Maclean wrote, “Not only was the father’s grief almost beyond restraint, but he, more than any other relative of the dead, should have known what he was talking about. He was a retired Forest Service ranger of the old school, and soon after the fire he was in Mann Gulch studying and pacing the tragedy.”

Matthews wrote, “Henry Thol Sr. never forgave the Forest Service for the death of his son. He was convinced that the agency had needlessly put the men in a dangerous position from which they could not escape, and he harshly criticized Wag Dodge’s judgment.”

Seventy years later, Heister said she still shares some of Henry Thol Sr.’s anger, believing the death of her brother was unnecessary.

And that belief is in conflict with her childhood, she said.

“I grew up being a Forest Service kid,” Heister said.

In the years that followed the Mann Gulch fire, Dodge’s escape fire was ultimately vindicated.

Maclean wrote, “The one invention that came out of Mann Gulch and was immediately made a part of training courses for firefighters is the escape fire. It was spectacular and had saved Dodge’s life and soon became a permanent part of the common knowledge of forest firefighters.”

On the day of the fire, Hellman was second-in-command. Some people later criticized Dodge for putting Hellman in charge while Dodge went off and spent time with Harrison, who had been battling the fire alone until the smokejumpers arrived.

Maclean wrote, “In the Smokejumpers, the foreman is nearly always in the lead and the second-in-command is in the rear. On the march, the foreman sizes up the situation, makes the decision, yells back the orders, picks the trail and sets the pace.”

Heister said she heard about the Mann Gulch fire on the radio and that her brother Phil later let her know that their brother had died in the hospital in Helena.

Maclean’s book described Hellman after the fire, “His pants and shoes were burned off, and his flesh hung in patches...Once burned, though, like a wounded deer, he had started downhill for water but had collapsed after a few hundred yards.”

Heister said she has read “Young Men and Fire” and that the descriptions of her brother’s burns pierced her heart.
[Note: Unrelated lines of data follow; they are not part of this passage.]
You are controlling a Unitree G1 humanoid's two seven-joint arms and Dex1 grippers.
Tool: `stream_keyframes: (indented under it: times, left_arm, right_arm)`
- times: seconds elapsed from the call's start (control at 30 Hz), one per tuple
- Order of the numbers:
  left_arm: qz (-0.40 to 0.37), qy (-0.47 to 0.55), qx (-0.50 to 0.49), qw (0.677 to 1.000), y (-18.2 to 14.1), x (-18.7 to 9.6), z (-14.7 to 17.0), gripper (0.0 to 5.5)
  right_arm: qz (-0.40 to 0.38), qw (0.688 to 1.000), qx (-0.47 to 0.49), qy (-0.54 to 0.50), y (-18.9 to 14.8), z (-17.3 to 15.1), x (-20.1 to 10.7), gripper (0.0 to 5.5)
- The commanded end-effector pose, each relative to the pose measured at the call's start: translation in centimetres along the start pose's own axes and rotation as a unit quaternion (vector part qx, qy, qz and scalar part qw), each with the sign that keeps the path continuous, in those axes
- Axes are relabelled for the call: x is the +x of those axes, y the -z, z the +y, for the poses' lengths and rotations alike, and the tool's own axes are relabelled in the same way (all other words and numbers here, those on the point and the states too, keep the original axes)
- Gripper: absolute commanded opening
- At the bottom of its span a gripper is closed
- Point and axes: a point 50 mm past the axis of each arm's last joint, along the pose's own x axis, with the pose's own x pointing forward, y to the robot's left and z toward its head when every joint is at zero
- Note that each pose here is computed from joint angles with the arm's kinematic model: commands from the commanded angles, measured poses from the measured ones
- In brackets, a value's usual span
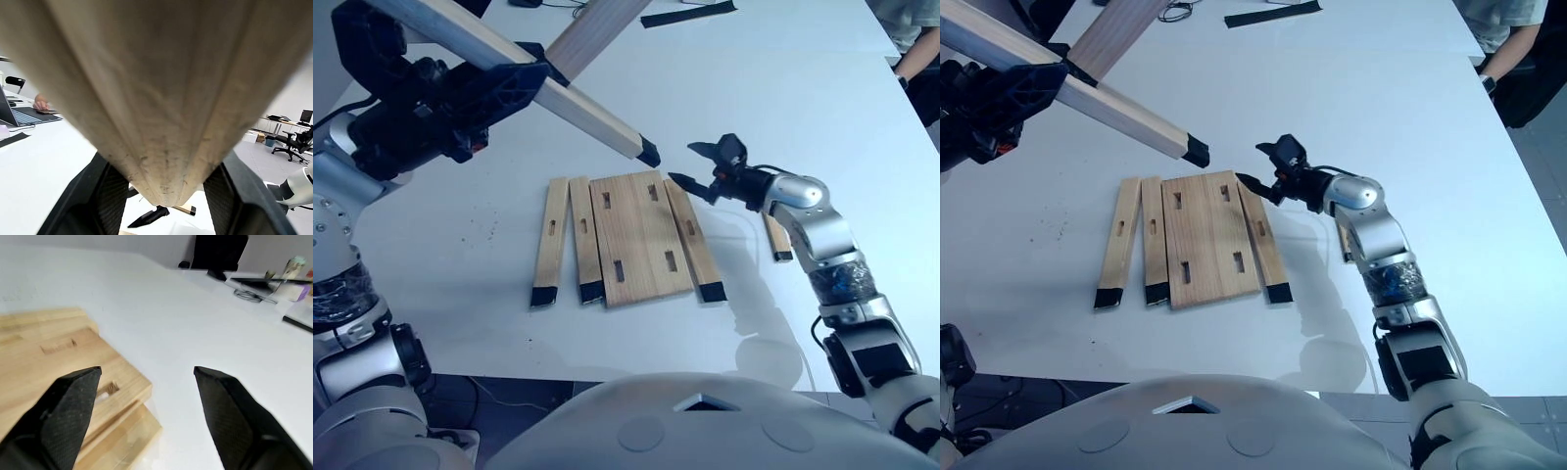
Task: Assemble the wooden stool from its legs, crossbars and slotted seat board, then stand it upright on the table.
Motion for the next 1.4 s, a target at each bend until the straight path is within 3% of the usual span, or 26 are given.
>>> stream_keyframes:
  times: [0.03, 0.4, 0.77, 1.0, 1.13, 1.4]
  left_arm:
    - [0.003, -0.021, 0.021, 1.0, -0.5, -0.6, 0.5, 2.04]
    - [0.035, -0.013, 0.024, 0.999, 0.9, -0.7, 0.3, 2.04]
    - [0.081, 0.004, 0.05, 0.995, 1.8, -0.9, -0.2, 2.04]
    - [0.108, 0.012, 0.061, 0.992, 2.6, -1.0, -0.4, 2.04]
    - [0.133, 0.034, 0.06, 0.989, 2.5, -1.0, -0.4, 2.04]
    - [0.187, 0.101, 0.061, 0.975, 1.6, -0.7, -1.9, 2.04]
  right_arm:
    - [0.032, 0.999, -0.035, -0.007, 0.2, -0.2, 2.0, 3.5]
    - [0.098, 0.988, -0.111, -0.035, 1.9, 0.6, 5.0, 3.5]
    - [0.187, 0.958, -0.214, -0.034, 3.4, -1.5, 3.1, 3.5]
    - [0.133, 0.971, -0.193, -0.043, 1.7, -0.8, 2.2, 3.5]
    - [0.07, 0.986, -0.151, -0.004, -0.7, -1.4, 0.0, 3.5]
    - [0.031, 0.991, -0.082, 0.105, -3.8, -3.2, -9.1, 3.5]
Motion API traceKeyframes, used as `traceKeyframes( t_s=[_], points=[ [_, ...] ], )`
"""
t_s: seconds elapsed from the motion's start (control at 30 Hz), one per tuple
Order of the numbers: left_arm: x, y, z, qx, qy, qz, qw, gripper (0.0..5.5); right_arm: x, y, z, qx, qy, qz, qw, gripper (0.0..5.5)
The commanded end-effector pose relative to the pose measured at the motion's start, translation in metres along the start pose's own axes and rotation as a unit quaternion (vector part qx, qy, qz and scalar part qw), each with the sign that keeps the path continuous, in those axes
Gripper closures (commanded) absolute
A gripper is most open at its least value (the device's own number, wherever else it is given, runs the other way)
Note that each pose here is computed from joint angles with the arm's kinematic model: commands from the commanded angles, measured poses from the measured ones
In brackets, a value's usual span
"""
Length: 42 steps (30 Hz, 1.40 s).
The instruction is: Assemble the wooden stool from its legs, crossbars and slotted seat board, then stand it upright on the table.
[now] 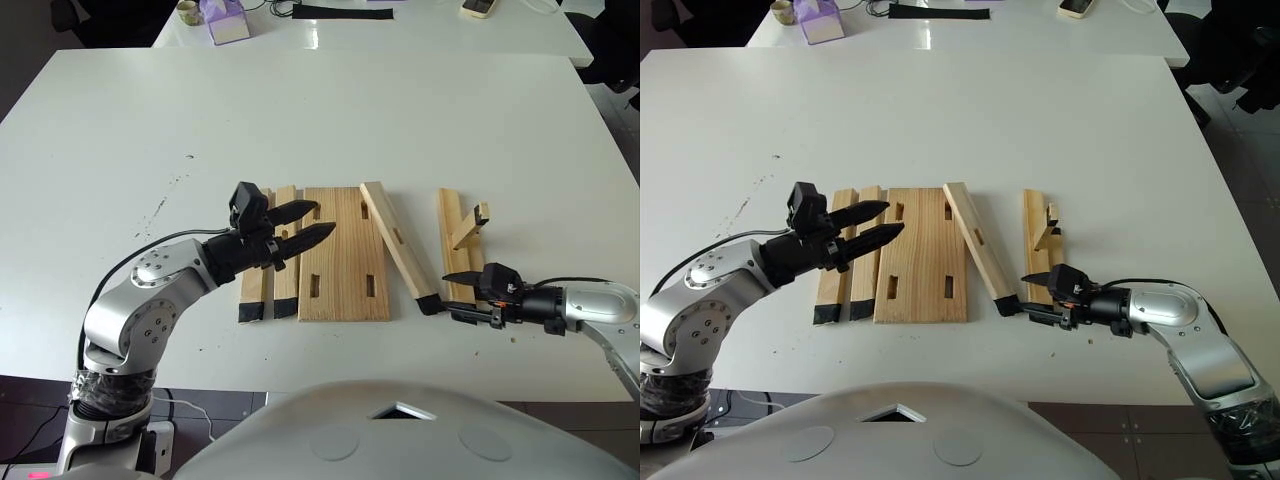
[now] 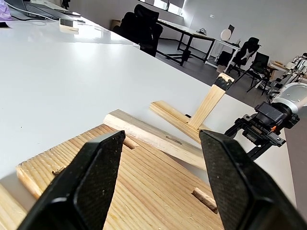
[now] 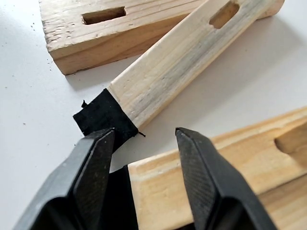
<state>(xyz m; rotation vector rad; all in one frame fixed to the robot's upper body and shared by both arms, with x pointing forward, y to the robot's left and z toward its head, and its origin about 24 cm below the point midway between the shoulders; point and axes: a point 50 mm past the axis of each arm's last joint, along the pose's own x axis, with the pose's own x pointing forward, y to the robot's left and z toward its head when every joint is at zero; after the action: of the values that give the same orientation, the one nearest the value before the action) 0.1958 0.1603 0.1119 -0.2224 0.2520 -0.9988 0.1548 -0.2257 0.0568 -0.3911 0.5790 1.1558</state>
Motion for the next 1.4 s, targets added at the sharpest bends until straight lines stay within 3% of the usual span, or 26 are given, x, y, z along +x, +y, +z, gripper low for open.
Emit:
traceKeyframes(
  t_s=[0.03,0.27,0.43,0.57,0.67,0.97,1.4],
  points=[
    [-0.002,-0.002,-0.001,0.007,0.001,0.012,1.0,2.63,-0.009,-0.003,-0.005,-0.019,0.042,-0.008,0.999,3.16],
    [-0.009,-0.007,-0.008,0.004,-0.003,0.036,0.999,2.63,-0.033,-0.006,0.015,-0.023,0.017,-0.065,0.997,3.16],
    [-0.014,-0.013,-0.013,0.0,-0.009,0.058,0.998,2.63,-0.032,0.019,0.034,0.055,-0.041,-0.142,0.987,2.92],
    [-0.017,-0.016,-0.015,-0.003,-0.013,0.072,0.997,2.63,-0.034,0.022,0.019,0.096,-0.004,-0.209,0.973,2.35],
    [-0.015,-0.017,-0.015,-0.003,-0.017,0.072,0.997,2.63,-0.038,0.013,0.001,0.105,0.029,-0.231,0.967,2.35],
    [-0.009,-0.012,-0.011,0.001,-0.013,0.051,0.999,2.63,-0.028,-0.002,-0.025,0.13,0.032,-0.216,0.967,2.35],
    [-0.008,-0.009,-0.007,0.002,-0.006,0.04,0.999,2.63,-0.018,0.006,-0.03,0.154,0.016,-0.216,0.964,2.35]
  ],
)
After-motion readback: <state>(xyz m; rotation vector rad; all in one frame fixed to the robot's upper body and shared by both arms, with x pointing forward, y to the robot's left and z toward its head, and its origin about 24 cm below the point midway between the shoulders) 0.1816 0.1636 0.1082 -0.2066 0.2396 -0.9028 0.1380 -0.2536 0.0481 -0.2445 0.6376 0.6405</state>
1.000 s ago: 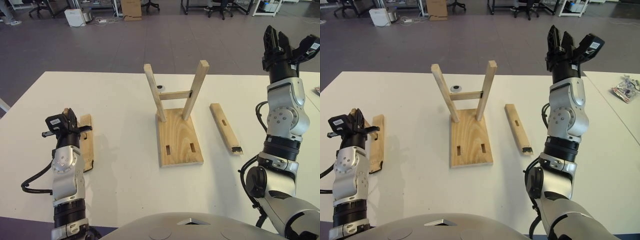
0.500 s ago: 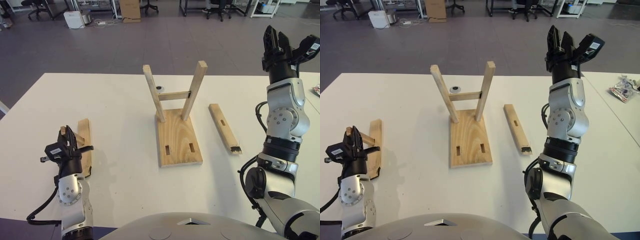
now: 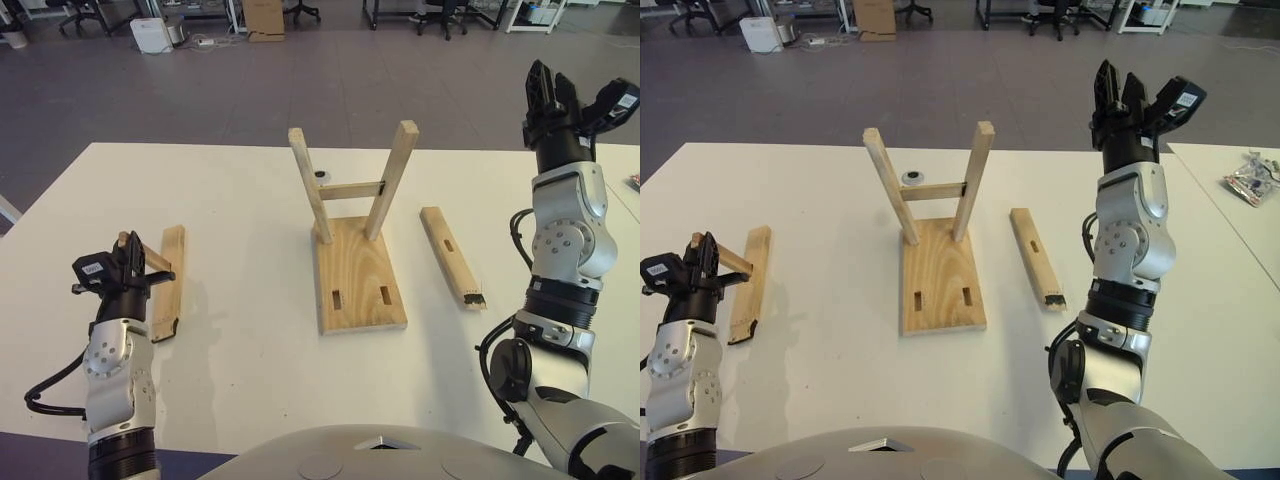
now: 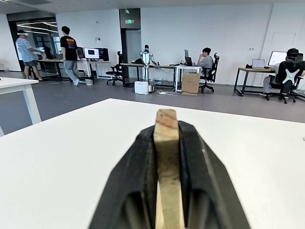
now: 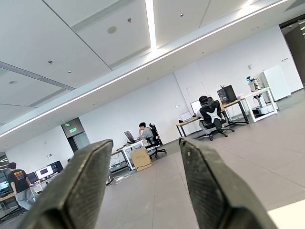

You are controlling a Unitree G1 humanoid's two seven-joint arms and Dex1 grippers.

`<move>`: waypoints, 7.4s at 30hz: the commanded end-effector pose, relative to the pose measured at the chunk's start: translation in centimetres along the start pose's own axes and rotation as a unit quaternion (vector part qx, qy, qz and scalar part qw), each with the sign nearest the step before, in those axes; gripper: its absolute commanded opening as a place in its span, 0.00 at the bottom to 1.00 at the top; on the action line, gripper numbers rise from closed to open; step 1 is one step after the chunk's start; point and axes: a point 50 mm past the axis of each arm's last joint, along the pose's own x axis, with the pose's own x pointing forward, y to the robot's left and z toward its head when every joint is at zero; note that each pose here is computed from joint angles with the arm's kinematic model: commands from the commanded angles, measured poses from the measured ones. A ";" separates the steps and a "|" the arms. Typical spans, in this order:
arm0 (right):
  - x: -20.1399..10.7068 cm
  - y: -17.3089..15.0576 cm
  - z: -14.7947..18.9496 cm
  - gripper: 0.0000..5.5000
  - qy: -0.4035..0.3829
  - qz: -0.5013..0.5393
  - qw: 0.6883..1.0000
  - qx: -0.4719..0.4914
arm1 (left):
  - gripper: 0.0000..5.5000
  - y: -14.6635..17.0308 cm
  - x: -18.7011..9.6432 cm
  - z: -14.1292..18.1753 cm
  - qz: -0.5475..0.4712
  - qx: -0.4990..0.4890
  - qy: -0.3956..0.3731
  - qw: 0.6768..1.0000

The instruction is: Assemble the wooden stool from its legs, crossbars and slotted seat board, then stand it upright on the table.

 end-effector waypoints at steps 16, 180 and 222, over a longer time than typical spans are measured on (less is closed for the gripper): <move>-0.9 0.4 -0.9 0.47 0.017 -0.011 1.000 0.021 | 0.16 0.9 -1.1 -5.5 -0.040 0.009 0.217 0.975; -6.4 2.5 -3.0 0.37 0.282 0.672 0.685 0.014 | 0.54 -7.6 -1.0 -1.9 -0.292 -0.173 0.069 0.938; -12.7 -1.4 -11.9 0.53 0.597 0.525 0.606 0.021 | 0.54 -8.9 -2.9 -2.8 -0.264 -0.203 0.076 0.940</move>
She said he asked that their mother be told “that he was really sorry he didn’t go to church more.”

When Heister shared this anecdote, she wept.

Hellman’s casket was closed during the funeral, she said.

“That was a really hard time for my family,” Heister said.

She has lived in a neat, smartly furnished mobile home in the Meadow Manor Village mobile home park in Evergreen for 23 years.

Her love for her long-dead brother remains palpable.

“I want people to know he was a good father, a good husband and a wonderful brother,” Heister said.